What you have to do
Your answer should consist of the lines holding "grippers", copied from the material below.
━━━━━━━━━━━━━━━━━━━━
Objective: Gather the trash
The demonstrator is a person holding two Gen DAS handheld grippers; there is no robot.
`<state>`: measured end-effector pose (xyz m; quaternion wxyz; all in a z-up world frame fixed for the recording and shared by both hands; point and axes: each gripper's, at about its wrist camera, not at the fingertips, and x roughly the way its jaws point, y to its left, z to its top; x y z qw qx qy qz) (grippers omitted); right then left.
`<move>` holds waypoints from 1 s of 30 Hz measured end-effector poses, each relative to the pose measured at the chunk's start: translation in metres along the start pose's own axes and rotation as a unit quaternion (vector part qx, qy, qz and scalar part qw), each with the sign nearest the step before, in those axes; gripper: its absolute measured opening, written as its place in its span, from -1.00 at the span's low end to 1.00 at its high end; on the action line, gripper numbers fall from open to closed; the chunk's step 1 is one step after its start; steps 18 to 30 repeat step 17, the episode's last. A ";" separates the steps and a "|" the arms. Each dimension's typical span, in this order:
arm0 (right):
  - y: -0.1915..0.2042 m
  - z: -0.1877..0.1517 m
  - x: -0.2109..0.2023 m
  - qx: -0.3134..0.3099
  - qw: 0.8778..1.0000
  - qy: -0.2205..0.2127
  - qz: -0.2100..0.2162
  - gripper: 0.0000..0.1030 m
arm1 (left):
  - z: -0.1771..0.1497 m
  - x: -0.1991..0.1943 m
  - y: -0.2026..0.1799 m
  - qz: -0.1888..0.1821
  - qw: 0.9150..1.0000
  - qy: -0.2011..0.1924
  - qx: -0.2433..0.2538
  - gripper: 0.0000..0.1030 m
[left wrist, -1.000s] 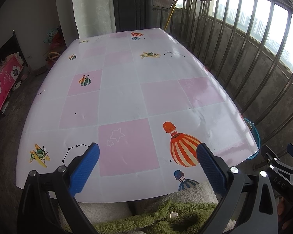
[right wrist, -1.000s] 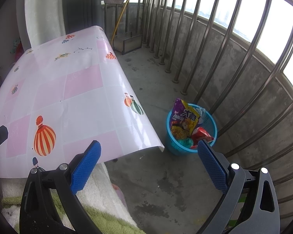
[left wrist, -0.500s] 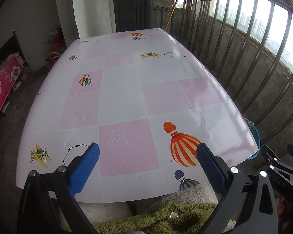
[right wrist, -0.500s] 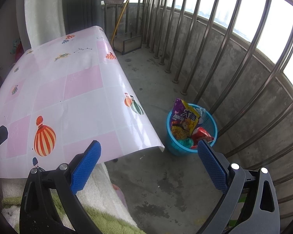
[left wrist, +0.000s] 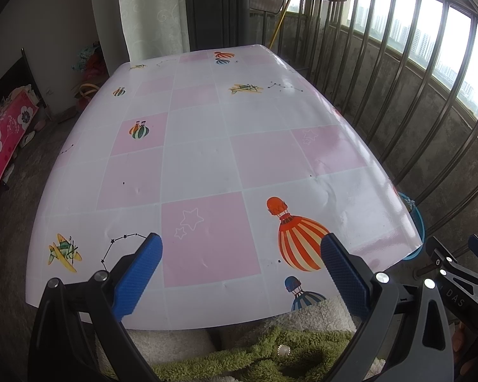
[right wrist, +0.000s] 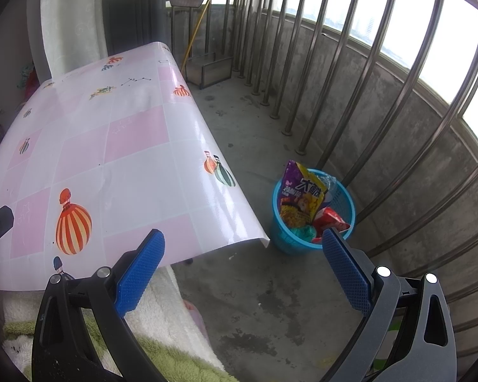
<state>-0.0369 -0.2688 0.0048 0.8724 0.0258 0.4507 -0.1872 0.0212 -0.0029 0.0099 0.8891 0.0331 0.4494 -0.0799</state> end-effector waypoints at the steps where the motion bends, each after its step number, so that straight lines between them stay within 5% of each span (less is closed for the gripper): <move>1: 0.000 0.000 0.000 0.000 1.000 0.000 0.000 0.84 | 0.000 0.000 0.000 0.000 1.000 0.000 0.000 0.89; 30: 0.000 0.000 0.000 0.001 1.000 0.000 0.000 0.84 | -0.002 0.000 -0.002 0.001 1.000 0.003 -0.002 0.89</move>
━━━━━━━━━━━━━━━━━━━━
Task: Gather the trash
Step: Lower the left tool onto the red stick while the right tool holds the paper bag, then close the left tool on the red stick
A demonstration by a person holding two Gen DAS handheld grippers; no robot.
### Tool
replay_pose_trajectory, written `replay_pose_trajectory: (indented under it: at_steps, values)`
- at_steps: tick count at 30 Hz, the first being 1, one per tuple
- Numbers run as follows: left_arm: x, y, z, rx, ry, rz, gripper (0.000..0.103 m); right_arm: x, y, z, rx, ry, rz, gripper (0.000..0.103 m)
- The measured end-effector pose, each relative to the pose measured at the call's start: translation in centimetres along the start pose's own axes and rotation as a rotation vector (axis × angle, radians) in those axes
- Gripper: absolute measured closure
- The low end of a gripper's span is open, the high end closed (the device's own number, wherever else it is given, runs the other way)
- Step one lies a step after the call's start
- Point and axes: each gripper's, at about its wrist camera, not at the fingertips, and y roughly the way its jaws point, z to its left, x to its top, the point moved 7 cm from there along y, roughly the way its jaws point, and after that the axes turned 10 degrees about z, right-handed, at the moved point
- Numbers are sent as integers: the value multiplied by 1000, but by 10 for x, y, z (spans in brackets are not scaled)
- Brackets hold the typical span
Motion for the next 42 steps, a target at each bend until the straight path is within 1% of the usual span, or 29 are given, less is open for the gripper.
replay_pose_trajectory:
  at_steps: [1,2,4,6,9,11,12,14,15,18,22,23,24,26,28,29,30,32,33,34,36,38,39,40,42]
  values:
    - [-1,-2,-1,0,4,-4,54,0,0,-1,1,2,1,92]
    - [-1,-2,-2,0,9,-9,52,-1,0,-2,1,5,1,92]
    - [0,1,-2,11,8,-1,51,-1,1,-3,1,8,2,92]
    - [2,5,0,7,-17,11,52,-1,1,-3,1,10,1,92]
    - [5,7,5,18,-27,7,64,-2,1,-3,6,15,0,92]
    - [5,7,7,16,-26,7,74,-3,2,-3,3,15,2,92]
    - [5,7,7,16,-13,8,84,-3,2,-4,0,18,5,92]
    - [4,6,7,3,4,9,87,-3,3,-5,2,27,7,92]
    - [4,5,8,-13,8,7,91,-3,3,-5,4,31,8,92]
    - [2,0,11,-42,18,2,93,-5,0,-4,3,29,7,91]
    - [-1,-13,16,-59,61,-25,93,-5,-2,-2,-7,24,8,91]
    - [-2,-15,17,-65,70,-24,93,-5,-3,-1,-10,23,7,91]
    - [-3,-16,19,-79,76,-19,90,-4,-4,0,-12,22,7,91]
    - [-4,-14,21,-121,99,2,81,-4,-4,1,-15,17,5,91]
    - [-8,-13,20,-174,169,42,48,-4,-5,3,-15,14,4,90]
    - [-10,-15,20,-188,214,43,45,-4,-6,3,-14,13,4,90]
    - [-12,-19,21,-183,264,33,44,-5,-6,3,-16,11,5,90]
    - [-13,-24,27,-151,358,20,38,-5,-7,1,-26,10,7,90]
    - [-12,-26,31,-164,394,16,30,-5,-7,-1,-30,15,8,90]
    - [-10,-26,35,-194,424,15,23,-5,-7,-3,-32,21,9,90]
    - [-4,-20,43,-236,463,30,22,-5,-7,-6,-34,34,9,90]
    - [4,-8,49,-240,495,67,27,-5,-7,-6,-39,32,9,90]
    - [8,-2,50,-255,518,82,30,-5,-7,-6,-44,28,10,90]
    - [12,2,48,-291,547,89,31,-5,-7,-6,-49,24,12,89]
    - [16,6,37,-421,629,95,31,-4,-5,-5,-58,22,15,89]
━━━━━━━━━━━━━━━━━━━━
Result of the task
The demonstrator is a person holding two Gen DAS handheld grippers; there is no robot.
`<state>`: measured end-effector pose (xyz m; quaternion wxyz; all in a z-up world frame fixed for the recording and shared by both hands; point and axes: each gripper's, at about its wrist camera, not at the fingertips, and x roughly the way its jaws point, y to its left, z to its top; x y z qw qx qy qz) (grippers omitted); right then left.
A demonstration by a person holding two Gen DAS handheld grippers; no robot.

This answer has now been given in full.